To do ▸ Transcribe word for word the section of the records below that opens with the line containing "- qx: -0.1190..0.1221" and closes with the line containing "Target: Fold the"; drop every picture.

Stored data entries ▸
::::::::::
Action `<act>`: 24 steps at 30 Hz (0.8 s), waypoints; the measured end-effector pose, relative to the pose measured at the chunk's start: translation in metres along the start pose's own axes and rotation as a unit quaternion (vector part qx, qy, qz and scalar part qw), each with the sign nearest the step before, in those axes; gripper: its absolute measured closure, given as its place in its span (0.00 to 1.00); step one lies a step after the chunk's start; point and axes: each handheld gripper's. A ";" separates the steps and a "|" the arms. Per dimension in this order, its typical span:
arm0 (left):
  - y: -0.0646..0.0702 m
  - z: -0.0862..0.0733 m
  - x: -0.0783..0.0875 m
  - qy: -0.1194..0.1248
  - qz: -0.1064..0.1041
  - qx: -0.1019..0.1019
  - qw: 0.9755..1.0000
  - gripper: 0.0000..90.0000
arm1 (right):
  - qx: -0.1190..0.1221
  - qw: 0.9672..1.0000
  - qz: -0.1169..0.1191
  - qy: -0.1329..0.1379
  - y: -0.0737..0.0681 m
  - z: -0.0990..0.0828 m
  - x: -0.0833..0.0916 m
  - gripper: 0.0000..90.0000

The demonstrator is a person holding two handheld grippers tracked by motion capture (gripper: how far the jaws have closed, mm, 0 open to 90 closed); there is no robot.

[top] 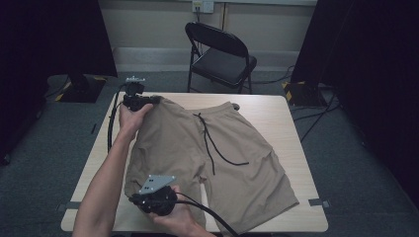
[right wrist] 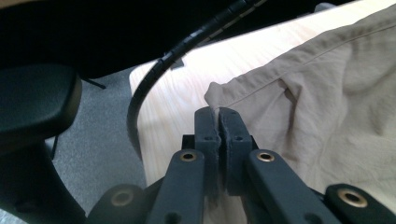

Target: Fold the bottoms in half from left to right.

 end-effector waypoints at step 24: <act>-0.005 0.032 0.023 0.008 0.033 0.025 0.999 0.99 | 0.030 0.998 -0.039 0.032 0.019 0.034 0.049 0.97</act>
Point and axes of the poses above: each handheld gripper's, and its own axes: x roughly backward along the jaws, z roughly out of its top, y roughly to its right, and after that the axes turned 1 degree about -y, right-handed
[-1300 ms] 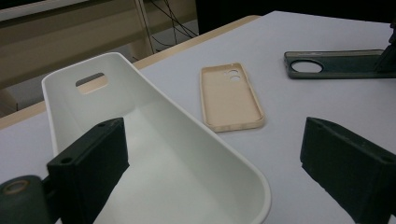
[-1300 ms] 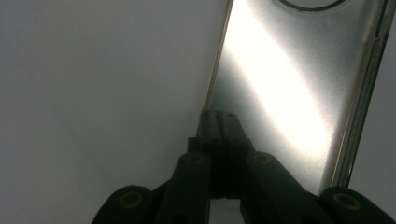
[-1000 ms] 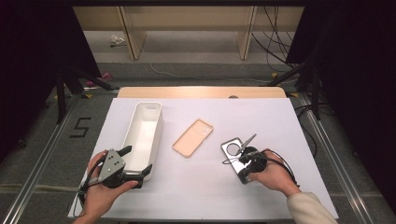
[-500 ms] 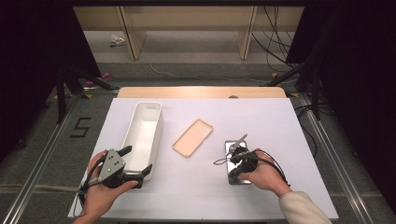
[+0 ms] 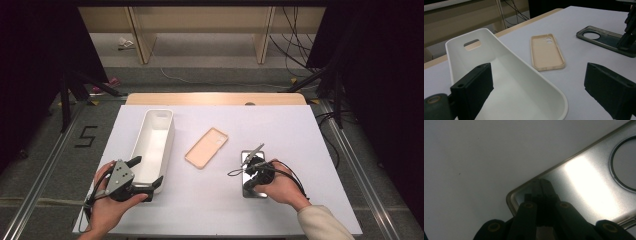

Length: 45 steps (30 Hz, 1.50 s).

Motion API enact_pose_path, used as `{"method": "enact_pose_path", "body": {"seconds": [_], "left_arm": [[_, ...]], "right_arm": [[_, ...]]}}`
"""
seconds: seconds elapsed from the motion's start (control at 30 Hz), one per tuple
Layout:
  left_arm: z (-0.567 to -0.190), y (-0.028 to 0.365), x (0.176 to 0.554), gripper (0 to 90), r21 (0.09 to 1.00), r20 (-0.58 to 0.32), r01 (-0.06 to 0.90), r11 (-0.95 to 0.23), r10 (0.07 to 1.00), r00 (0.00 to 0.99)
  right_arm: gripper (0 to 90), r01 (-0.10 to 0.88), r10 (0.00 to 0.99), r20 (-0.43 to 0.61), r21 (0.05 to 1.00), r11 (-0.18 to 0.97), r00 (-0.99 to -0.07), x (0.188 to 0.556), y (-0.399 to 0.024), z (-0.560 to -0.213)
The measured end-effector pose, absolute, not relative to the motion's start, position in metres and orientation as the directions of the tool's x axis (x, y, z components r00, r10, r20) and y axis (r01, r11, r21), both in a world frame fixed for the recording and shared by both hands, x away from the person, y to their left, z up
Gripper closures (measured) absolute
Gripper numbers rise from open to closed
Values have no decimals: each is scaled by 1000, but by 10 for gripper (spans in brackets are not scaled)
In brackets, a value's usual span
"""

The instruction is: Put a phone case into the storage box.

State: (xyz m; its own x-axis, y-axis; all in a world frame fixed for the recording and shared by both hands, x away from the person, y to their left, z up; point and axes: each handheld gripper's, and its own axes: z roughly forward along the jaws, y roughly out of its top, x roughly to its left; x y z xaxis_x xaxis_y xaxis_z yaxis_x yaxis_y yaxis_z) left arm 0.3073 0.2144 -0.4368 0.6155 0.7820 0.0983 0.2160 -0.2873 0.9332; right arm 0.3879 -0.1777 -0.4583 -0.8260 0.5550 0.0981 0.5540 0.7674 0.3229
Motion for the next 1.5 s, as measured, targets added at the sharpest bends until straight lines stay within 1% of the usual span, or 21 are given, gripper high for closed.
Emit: {"method": "enact_pose_path", "body": {"seconds": [0.1, 0.13, 0.17, 0.23, 0.27, 0.3, 0.33, 0.37, 0.4, 0.43, 0.47, 0.5, 0.53, 0.57, 0.6, 0.73, 0.87, 0.93, 1.13, 1.33, 1.5], "left_arm": [[-437, 214, 307, 79, 933, 97, 217, -287, 782, 616], [-437, 214, 307, 79, 933, 98, 216, -287, 782, 616], [-437, 214, 307, 79, 933, 98, 216, -287, 782, 616], [-437, 215, 307, 79, 933, 96, 218, -286, 782, 616], [-437, 215, 307, 79, 933, 96, 218, -286, 782, 616], [-437, 215, 307, 79, 933, 96, 218, -286, 782, 616], [-437, 215, 307, 79, 933, 97, 217, -287, 781, 618], [-437, 215, 307, 79, 933, 97, 217, -287, 781, 618], [-437, 215, 307, 79, 933, 97, 217, -288, 780, 618], [-437, 215, 307, 79, 933, 97, 217, -288, 780, 618], [-437, 216, 307, 79, 933, 94, 219, -286, 781, 617], [-437, 216, 307, 79, 933, 94, 219, -286, 781, 617], [-437, 215, 307, 79, 933, 95, 219, -287, 781, 617], [-437, 215, 307, 79, 933, 95, 219, -287, 781, 617], [-437, 215, 307, 79, 933, 95, 219, -287, 780, 618], [-437, 216, 307, 79, 933, 94, 220, -286, 781, 618], [-437, 216, 307, 79, 933, 93, 220, -286, 780, 618], [-437, 216, 307, 79, 933, 94, 220, -286, 780, 618], [-437, 215, 307, 79, 932, 93, 221, -286, 781, 617], [-438, 215, 307, 79, 932, 92, 222, -285, 781, 618], [-438, 215, 307, 80, 932, 95, 220, -289, 779, 620]], "right_arm": [[900, 546, 548, 96, 323, 773, -831, 387, -177, -458], [833, 530, 537, 76, 324, 784, -840, 387, -178, -457], [807, 523, 530, 70, 317, 791, -845, 387, -178, -457], [719, 484, 501, 33, 322, 814, -865, 386, -179, -453], [655, 457, 483, -2, 321, 830, -876, 385, -179, -450], [655, 457, 483, -2, 321, 830, -876, 385, -179, -450], [553, 402, 440, -55, 318, 859, -896, 383, -181, -445], [553, 402, 440, -55, 318, 859, -896, 383, -181, -445], [453, 375, 417, -90, 297, 878, -905, 380, -181, -442], [428, 363, 405, -102, 286, 887, -909, 379, -182, -440], [374, 351, 396, -120, 282, 893, -910, 376, -183, -438], [374, 351, 396, -120, 282, 893, -910, 376, -183, -438], [320, 331, 373, -122, 269, 904, -920, 373, -184, -437], [320, 331, 373, -122, 269, 904, -920, 373, -184, -437], [280, 316, 358, -134, 258, 913, -924, 371, -185, -436], [237, 306, 345, -147, 239, 922, -927, 369, -185, -436], [231, 292, 328, -145, 223, 930, -933, 365, -184, -437], [229, 267, 302, -158, 207, 941, -940, 362, -183, -438], [232, 238, 265, -161, 173, 956, -951, 359, -180, -440], [239, 221, 247, -164, 159, 962, -955, 357, -179, -442], [272, 207, 229, -180, 132, 969, -957, 358, -176, -448]]}}
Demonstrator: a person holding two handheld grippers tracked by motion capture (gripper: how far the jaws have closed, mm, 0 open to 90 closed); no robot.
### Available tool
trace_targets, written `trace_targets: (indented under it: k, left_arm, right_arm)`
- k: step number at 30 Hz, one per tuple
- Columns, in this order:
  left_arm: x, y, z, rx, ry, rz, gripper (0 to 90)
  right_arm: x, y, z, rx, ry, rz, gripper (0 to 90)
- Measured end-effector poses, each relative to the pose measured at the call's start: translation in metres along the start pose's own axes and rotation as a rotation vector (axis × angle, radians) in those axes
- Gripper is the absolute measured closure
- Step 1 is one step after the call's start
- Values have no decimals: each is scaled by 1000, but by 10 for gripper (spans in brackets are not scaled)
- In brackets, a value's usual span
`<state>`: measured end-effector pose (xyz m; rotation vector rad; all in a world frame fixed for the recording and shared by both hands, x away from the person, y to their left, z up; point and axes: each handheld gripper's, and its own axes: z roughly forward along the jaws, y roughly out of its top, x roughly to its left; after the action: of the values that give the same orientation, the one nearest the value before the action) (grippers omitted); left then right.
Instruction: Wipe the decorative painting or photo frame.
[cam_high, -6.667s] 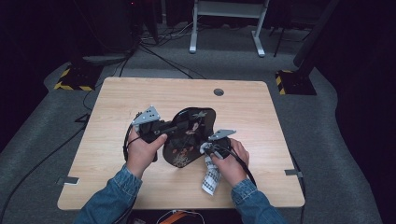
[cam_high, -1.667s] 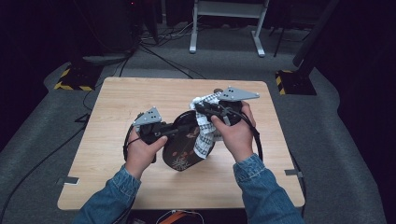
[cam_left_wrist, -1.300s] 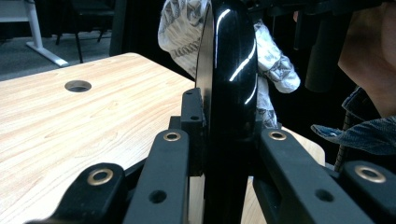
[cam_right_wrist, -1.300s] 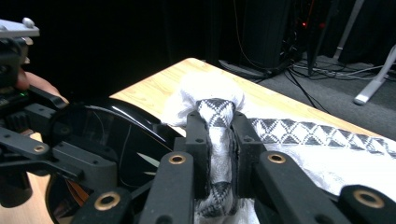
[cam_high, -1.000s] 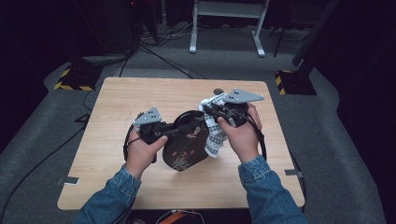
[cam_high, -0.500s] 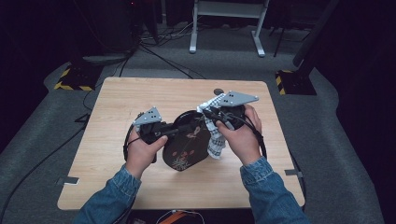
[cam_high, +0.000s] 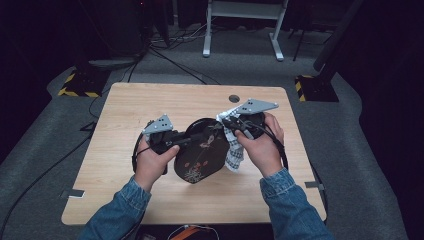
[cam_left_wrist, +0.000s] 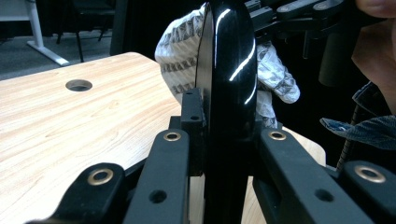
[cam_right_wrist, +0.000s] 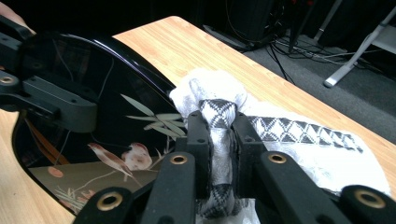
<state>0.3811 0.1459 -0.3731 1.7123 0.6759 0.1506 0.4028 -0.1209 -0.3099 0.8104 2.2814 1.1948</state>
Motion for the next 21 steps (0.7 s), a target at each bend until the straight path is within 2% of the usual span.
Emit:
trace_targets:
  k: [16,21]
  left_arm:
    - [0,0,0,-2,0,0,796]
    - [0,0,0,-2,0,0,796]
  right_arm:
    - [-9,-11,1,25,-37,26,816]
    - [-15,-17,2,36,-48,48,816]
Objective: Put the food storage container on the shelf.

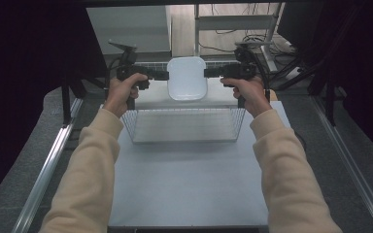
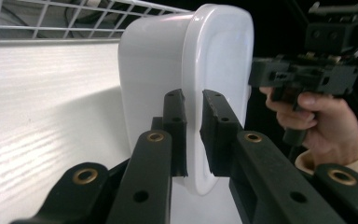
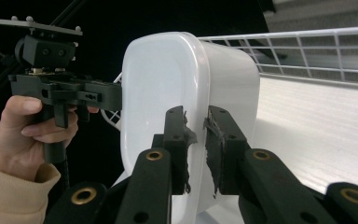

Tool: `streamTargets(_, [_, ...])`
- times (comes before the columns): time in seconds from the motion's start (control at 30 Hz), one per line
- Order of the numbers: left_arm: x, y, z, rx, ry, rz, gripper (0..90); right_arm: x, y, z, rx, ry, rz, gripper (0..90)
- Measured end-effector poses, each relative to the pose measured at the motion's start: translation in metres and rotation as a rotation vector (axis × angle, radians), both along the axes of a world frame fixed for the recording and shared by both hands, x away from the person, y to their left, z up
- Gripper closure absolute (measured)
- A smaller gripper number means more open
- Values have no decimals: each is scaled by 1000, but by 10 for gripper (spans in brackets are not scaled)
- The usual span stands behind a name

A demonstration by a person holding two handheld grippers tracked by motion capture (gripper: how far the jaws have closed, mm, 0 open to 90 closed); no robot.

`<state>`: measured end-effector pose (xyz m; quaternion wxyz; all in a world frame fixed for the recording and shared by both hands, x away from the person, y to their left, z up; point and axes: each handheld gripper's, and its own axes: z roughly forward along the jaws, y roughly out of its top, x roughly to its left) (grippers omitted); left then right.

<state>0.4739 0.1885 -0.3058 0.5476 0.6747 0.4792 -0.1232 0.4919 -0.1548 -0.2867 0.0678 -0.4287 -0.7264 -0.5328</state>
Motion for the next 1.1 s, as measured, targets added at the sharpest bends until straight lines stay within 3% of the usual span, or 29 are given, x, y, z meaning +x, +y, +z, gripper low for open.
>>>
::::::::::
Exercise answer ▸
  - qx: -0.1190..0.1221
  - qw: 0.9672..1.0000
  - qz: -0.1169..0.1191
  - qy: -0.1329..0.1379
  - y: -0.0737..0.0681 m
  - z: -0.0990..0.0828 m
  - x: -0.0833..0.0916 m
  - gripper: 0.0000..90.0000

The demonstrator is a person holding two handheld grippers tracked by motion capture (gripper: how far the jaws have closed, mm, 0 open to 90 closed); there is no robot.

[top] 
[right wrist] 

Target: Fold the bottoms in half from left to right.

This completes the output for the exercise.